On the way to achieve the goal of the Photoboost, which is to project to develop and implement strategies to boost the productivity and performance of essential crops like potatoes and rice, the project partners have made good progress during the first reporting period. Various objectives, including the generation of several multi-gene expression constructs, the development of a photosynthetically active cell-free system and initial transformation of potato and rice plants, were achieved. The following list briefly summarises the progress made for each of the six distinct work packages.
WP1: e-Photosynthesis model was adapted to understand the impact of future higher [CO2] environments, enabling the identification engineering/editing targets for adapting the photosynthetic apparatus to future climate challenges.
WP2: A cell-free system derived from tobacco BY-2 cells and supplemented with chloroplasts is photosynthetically active and can be used to screen and optimize chloroplast targeting efficiency of recombinant proteins.
WP3: Fast-track multi-gene expression vectors have been generated and are available for the transformation of potato and rice.
WP4: Transformation of potato and rice plants with the final fast-track expression vectors has been initiated.
WP5: A detailed biochemical characterisation has been initiated with the transgenic potato plants analysed in WP4, to evaluate the impact of multi-gene expression on the accumulation of photosynthetic end-product (glucose, fructose, sucrose, starch) as well as the primary metabolites. However, additional experiments are needed to confirm the initial results.

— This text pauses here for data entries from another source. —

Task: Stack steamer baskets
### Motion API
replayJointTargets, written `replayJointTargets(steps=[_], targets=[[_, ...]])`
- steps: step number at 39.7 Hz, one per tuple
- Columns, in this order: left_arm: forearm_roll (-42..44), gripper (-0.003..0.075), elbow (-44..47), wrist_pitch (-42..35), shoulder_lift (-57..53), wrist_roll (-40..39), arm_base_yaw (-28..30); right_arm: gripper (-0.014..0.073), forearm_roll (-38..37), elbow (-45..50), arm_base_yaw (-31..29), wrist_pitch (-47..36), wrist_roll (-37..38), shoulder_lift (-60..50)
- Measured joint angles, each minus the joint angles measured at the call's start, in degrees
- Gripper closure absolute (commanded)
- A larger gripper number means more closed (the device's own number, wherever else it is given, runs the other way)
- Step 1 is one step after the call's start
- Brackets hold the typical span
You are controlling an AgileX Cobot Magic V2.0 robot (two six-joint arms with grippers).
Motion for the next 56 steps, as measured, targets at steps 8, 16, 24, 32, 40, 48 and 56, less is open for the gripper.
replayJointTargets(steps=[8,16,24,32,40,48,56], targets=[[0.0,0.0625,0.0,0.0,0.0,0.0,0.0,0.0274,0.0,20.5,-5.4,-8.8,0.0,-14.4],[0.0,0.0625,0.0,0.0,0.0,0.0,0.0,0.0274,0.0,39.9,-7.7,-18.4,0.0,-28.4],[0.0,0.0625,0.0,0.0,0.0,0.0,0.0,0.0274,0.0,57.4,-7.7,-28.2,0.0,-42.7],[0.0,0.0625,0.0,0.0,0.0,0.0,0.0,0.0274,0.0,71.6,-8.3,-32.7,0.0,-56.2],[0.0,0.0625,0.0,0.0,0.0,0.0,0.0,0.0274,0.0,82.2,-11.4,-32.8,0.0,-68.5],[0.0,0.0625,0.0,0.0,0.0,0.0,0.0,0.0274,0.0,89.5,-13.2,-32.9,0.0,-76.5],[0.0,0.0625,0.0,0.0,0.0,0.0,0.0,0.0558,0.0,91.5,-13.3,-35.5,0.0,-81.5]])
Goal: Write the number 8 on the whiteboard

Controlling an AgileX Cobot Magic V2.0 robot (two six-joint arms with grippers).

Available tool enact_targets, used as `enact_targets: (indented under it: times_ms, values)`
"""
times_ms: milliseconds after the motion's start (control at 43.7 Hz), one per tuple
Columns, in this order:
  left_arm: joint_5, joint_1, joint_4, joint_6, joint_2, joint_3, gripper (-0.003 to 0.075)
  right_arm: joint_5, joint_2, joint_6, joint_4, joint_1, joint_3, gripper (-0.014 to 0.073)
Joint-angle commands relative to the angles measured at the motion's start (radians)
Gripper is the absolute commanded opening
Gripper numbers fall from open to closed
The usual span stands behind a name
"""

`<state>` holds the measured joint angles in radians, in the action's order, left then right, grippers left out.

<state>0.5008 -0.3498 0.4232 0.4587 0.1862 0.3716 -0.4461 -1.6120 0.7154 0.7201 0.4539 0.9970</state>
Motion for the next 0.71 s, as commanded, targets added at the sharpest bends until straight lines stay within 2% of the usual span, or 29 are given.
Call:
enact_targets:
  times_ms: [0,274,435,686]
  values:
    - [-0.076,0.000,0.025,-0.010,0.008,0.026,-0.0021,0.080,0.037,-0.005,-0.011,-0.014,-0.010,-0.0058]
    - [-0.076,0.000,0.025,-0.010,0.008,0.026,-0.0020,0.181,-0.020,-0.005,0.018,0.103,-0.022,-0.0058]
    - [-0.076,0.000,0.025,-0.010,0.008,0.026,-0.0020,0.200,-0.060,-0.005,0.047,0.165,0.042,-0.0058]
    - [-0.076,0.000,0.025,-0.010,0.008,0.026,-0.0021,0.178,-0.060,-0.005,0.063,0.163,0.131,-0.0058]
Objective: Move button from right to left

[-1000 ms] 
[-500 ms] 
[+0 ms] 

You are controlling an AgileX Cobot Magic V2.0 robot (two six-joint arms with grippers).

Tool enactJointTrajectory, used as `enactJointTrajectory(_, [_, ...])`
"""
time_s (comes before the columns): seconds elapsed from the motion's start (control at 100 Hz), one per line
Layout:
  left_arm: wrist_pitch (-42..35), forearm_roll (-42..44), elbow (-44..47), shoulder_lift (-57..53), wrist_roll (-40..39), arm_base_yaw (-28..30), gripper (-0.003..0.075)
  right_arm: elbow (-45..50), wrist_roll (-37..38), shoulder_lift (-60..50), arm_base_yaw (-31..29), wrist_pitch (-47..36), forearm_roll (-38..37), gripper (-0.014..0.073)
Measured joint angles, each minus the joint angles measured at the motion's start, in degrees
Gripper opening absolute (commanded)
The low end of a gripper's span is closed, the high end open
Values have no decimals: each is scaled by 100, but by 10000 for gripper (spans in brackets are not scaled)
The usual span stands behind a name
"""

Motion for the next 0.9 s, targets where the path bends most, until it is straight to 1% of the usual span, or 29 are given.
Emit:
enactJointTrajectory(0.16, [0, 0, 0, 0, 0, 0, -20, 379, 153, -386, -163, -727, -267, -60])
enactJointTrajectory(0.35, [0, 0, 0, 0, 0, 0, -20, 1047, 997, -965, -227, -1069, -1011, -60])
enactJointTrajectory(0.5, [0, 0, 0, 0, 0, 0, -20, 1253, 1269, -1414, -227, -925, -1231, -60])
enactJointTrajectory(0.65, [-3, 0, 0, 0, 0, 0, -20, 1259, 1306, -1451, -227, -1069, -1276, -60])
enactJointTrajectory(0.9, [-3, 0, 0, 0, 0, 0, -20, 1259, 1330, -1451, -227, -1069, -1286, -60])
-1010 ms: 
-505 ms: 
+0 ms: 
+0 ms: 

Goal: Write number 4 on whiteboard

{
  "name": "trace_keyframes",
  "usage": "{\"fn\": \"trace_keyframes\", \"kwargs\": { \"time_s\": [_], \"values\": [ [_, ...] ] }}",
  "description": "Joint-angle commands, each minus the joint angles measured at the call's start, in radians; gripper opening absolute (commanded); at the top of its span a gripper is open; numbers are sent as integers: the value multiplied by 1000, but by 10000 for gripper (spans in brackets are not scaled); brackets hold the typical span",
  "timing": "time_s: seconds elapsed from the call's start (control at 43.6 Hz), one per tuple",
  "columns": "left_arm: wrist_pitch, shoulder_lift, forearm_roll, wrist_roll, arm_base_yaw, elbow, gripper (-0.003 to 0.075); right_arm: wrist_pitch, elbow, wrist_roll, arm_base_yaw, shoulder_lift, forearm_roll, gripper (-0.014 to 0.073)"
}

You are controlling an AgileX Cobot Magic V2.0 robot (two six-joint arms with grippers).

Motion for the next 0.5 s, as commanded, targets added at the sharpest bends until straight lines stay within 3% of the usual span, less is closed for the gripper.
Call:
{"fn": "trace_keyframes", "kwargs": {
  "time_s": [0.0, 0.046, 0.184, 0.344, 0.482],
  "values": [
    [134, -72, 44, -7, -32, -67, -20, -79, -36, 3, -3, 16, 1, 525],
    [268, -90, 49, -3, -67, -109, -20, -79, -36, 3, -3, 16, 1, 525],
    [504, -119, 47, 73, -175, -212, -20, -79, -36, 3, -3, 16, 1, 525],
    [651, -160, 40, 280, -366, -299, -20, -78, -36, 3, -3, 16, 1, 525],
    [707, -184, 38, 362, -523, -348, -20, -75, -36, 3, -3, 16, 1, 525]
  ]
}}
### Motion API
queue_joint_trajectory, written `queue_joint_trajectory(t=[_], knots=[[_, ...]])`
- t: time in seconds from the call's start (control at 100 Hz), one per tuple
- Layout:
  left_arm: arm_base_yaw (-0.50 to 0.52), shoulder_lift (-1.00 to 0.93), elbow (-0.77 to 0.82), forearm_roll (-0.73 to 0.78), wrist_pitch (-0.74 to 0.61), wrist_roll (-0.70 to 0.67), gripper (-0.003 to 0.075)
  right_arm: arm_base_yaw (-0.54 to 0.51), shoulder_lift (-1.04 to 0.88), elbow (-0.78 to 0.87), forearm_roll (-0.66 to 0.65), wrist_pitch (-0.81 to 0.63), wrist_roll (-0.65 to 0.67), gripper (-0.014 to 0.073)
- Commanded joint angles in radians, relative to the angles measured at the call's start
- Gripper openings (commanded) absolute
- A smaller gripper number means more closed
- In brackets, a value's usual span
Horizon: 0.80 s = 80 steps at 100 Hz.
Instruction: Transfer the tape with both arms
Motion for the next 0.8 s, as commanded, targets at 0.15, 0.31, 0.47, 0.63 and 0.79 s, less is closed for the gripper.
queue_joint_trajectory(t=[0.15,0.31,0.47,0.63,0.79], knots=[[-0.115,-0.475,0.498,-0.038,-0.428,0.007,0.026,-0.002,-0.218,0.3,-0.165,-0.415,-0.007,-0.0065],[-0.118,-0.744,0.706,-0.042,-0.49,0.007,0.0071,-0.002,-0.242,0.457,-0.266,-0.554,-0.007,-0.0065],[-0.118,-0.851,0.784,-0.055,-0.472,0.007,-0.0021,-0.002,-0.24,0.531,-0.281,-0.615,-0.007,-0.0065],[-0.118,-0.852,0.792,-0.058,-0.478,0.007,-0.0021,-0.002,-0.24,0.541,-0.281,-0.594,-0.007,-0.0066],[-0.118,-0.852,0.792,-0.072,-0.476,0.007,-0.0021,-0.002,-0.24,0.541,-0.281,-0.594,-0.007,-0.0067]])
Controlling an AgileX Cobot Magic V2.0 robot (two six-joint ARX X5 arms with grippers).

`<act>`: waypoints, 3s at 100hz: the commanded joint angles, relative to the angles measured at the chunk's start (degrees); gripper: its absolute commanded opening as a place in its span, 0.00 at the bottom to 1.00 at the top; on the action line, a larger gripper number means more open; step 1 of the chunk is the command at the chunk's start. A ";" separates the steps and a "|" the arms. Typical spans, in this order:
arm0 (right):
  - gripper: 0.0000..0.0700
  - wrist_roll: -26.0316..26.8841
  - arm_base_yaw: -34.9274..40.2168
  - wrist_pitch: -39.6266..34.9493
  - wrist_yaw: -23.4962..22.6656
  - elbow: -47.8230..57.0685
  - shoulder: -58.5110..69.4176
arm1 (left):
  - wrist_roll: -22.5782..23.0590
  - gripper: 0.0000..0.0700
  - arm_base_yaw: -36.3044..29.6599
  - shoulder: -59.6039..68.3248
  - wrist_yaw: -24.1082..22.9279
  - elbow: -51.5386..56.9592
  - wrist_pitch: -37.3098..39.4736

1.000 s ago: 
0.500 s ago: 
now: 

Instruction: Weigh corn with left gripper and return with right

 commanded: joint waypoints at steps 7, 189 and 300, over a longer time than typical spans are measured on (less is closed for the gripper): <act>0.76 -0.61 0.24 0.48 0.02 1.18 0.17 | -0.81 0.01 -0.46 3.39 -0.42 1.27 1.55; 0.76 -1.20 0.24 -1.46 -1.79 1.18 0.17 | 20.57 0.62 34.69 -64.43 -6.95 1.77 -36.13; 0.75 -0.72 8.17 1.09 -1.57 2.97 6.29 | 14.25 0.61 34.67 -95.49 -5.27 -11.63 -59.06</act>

WP6: We have carried out relevant scoping and preparatory work, developed an online presence for the project and begun the first round of qualitative data collection following ethical approval, which involves liaising with experts in agricultural biotechnology policy and regulation from across the EU and UK. Our scoping review of literature on public engagement with biotechnology has provided an overview of the societal considerations around the use of gene editing technologies and the establishment of social media platforms will enable us to engage a wider audience with PhotoBoost research.